Installing Apache Spark on Windows

Page Contents

Hello Everyone. In this post I will tell you how to install Apache Spark on windows machine. By the end of this tutorial you’ll be able to use Spark with Scala on windows. Happy learning 🙂

STEPS:

Install java 8 on your machine.

Open the command prompt and type java -version to check if Java is installed on your machine.

verify java is installed on windows machine

Download Apache Spark distribution

After installing Java 8 in step 1, download Spark from https://spark.apache.org/downloads.html and choose “Pre-built for Apache Hadoop 2.7 and later” as mentioned in below picture.

After downloading the spark , unpack the distribution in a directory.

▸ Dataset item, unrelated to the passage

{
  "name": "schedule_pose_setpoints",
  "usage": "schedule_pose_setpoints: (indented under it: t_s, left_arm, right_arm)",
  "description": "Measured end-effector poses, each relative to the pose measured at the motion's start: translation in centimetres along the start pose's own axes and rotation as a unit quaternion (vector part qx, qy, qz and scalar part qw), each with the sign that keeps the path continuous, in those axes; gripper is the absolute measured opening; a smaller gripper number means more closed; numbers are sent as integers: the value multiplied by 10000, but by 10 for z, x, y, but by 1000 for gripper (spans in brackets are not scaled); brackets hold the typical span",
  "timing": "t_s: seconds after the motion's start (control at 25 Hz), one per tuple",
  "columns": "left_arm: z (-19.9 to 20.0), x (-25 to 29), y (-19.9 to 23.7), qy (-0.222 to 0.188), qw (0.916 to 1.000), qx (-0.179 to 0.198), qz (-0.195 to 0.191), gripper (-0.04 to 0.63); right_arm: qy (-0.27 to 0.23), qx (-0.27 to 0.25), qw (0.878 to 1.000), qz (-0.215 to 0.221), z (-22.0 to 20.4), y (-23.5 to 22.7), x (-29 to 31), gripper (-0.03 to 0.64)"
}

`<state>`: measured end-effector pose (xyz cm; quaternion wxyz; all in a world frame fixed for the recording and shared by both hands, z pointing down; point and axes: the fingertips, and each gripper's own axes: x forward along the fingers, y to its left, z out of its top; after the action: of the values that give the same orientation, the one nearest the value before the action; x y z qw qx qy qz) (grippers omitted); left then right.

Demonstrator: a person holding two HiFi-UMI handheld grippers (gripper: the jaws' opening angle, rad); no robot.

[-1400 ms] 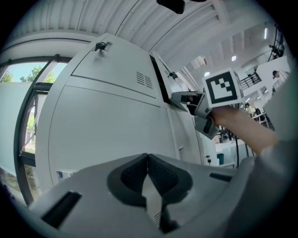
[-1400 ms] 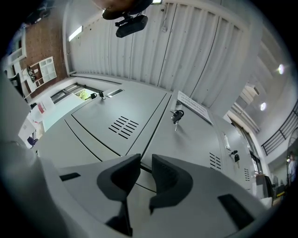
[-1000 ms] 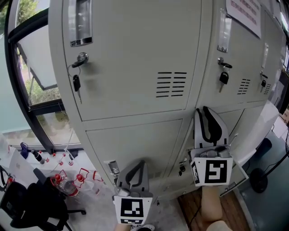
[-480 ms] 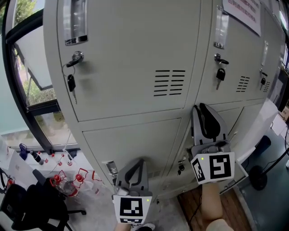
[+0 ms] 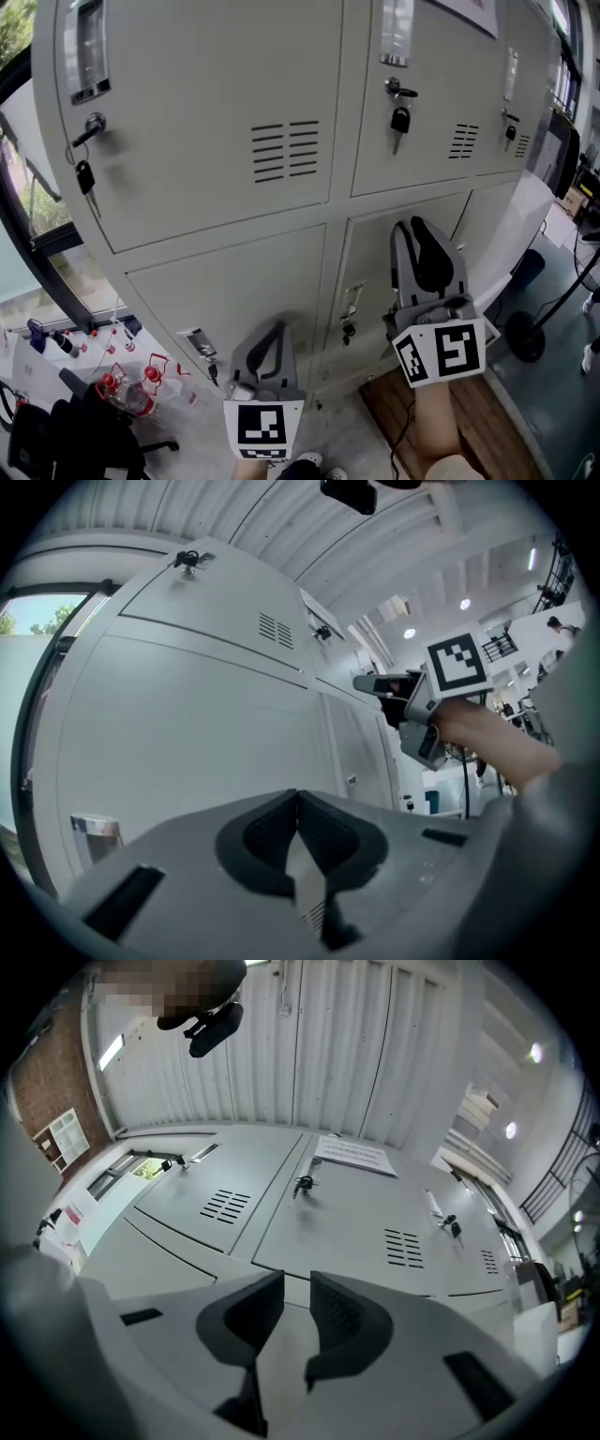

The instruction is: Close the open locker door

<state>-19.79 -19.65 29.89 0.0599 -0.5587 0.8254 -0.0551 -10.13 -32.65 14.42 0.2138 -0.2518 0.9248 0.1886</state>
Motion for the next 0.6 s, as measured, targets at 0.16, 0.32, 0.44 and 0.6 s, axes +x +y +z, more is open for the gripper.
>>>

Set the environment variables.

Set environment variables on your machine after step 1 and 2 are done. Steps are mentioned below.

Location:

Control Panel > System and Security > System > Advanced System Settings ( Require Admin privileges )

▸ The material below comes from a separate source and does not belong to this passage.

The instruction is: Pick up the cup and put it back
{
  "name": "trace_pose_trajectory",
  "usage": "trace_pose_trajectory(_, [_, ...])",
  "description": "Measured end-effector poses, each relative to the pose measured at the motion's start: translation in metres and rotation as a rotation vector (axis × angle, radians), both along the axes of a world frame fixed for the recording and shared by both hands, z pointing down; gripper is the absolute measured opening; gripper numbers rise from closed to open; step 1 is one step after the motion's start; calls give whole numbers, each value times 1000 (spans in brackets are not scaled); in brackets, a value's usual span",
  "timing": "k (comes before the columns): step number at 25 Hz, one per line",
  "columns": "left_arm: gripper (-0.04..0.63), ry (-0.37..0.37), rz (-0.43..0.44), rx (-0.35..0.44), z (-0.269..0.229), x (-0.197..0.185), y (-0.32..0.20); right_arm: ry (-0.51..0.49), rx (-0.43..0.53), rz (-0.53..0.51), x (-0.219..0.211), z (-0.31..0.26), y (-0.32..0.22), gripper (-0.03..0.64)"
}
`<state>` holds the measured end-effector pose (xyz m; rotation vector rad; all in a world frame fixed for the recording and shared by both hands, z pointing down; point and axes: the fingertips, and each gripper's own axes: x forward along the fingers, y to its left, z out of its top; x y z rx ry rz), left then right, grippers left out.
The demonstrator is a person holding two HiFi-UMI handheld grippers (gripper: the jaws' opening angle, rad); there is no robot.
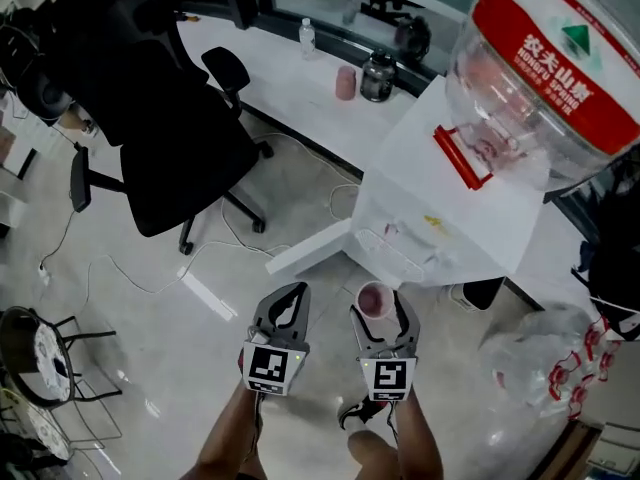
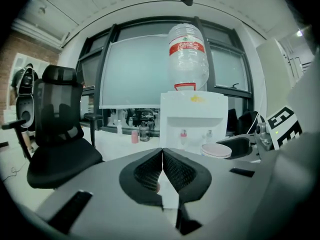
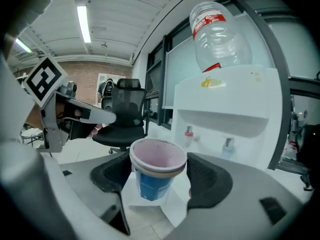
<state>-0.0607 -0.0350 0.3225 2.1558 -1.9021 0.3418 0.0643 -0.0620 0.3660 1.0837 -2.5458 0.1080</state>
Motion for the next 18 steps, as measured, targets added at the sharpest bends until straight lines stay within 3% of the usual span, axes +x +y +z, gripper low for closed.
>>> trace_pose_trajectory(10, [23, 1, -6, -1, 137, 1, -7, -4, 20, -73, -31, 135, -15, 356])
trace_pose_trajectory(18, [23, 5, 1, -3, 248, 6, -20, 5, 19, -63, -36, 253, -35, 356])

Control Panel > User Accounts > User Accounts > Change my Environment Variables

A. Set SPARK_HOME in Environment variables.

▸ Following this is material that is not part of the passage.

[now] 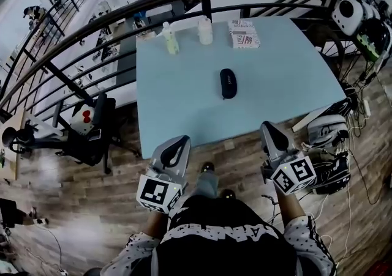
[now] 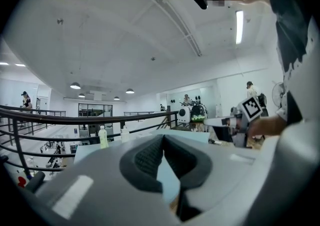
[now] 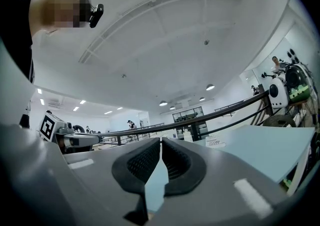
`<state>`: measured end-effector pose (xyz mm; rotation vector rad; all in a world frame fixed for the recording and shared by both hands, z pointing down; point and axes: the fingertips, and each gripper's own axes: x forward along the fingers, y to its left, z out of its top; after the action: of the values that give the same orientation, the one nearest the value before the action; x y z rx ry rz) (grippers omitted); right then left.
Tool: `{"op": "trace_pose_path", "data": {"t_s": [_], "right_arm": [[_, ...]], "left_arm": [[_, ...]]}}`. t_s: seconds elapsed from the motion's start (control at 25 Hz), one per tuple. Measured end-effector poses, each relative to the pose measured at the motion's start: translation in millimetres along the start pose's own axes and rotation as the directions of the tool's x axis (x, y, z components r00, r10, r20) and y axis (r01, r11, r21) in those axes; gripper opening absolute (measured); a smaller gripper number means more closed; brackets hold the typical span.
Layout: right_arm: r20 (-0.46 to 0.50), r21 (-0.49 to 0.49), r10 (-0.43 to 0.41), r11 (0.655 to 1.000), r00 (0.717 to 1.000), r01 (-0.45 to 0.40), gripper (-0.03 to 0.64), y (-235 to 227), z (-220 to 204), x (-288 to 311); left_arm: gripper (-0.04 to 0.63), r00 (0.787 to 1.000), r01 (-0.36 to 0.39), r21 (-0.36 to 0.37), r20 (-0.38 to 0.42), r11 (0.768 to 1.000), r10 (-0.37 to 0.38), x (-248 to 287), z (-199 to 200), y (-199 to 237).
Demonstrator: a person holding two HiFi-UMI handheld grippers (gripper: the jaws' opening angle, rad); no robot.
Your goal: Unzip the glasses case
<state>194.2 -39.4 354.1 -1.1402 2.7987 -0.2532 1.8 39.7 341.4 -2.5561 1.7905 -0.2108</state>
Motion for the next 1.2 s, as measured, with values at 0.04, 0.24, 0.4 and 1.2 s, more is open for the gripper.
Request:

B. Add D:\spark-2.2.3-bin-hadoop2.7\bin to PATH variable

Add a dummy Hadoop Installation.

Even though we are not using Hadoop but Spark will throw below exception on starting spark-shell.

Reason: Spark expects winutils.exe in the Hadoop installation “<Hadoop Installation Directory>\bin\winutils.exe” so this can be fixed by adding a dummy Hadoop installation.

First download the WINUTILS.EXE binary from a Hadoop redistribution. There is a repository of this for some Hadoop versions on github. Place it in C:\Hadoop\bin\
And then set the environment variable %HADOOP_HOME% to point to the directory C:\Hadoop\bin\